2009 – Easter Break. We went to Athens. I had just gotten a new job – actually a promotion and as soon as we got back from holiday, the day after, there was a product launch. Guess what I did that entire Easter Break while the husband and kids explored the gorgeous seawater swimming pool every afternoon? Yep. You guessed right.
2010 – Summer holiday. We went to Lake Garda, Verona and Venice. I don’t remember what it was but I was worried about something and instead of checking-out of work, I spent my entire time putting the WiFi to terrible use online, working.
This went on for a while until I couldn’t keep much of anything straight. I worked evenings. I worked weekends. And in all honesty I felt it was what I had to do to have a career. If I wanted to “make” it – I just had to put in the hours. All those people who don’t “make” it get there because they’re slackers and don’t know how to work. I knew how to work. And be a mom. And have a social life. And write through writer’s block. I was super woman on speed.
2011 – I finally realize that all the hard work and “great job” pats on the backs didn’t mean I was going to make it. Fuck, I didn’t even know what “making” it meant.
2012 – Summer. I quit my job in early July and wasn’t going to start my new job until September. I had seven weeks of holiday. For the first time since I left university I had these many weeks off. I couldn’t stress about my previous job because who gave a shit. I couldn’t worry about my new job because I hadn’t started yet.
My husband was convinced that I’d start to go out of my mind but you know what, you get used to not doing anything but chilling really, really fast. School started, kids went to school, husband went to work – I spent my day writing, reading, searching for recipes on Epicurious, grocery shopping, cooking, working out, picking kids and dropping kids off…it was fabulous.
And I learnt something really important. For some odd reason, even though I had left my job that I worked so hard at the company didn’t fall apart. Somehow the company managed to do just fine without me. It was an important lesson.

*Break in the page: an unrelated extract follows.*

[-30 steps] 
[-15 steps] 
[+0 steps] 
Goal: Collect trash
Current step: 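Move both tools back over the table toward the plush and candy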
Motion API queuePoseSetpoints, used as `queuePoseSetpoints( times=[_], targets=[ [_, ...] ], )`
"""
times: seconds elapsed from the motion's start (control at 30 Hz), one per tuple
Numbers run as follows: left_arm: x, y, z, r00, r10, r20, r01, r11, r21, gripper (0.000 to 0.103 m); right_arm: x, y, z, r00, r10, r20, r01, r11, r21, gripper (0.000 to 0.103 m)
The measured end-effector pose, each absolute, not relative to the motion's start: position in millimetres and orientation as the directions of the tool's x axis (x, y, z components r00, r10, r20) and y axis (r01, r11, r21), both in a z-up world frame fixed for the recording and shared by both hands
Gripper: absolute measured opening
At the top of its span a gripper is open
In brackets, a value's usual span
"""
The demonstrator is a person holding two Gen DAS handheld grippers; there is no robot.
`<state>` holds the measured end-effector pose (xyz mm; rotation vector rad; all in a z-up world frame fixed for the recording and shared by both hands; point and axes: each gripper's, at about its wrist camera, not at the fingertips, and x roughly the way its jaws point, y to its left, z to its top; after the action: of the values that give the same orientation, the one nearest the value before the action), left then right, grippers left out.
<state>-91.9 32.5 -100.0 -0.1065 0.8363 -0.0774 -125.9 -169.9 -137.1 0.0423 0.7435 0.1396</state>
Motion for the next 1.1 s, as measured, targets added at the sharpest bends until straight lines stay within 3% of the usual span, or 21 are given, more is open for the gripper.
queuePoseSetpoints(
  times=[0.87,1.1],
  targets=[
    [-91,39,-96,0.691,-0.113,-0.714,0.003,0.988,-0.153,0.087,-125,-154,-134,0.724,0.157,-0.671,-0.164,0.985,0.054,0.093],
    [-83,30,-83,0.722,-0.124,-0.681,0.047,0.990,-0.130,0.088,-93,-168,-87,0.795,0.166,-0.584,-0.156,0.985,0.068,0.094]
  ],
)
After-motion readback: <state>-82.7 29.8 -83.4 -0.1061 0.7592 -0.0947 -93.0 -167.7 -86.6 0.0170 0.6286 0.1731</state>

Now when I go on holiday – and even if it’s for a short few days or three weeks, I turn my work email on my phone and iPad off. If it’s urgent and the skies fall, someone will call me. But in reality I don’t have that kind of a job. I ain’t important enough. It’s all going to be just okay.
I have gotten so much into it that today morning when I woke up and saw a work-related SMS I was more than a little annoyed that it was nothing serious and someone had taken my out of office message about sending me a text message for urgent stuff only not seriously enough. It has to be urgent, people because otherwise I need to work on my holiday and I don’t do that anymore.
In my previous life as a workaholic I would’ve logged on immediately – checked email – called people and solved whatever problem there was and felt good about being needed even while I was on holiday. Now, I’m just fine not to be needed all that intensely. A job at the end of the day and no matter how much you “make it” is still just a job and only a part of the whole enchilada.
I love my job. I have fun doing it. It’s challenging work. It’s good work. But just like when I work I don’t check out in the middle of the day to go on holiday – I don’t want to check out of my holiday either. I need to recharge my batteries so I can continue to love my job and enjoy doing it because the last time I didn’t recharge I was starting to climb walls and no one was having fun, not me and definitely not the people around crazy energizer bunny person.
Workaholism is a vicious circle. You keep working all the time until you can’t stop working. It’s all that keeps you going. You don’t know how to relax. You don’t know how to rest. You’re running all the time. When they say you have to stop and smell the roses – this is what they mean. Stop working. Take a break. Tune it all out and smell the fucking roses – or lavender as the case maybe if you’re on holiday in Provence.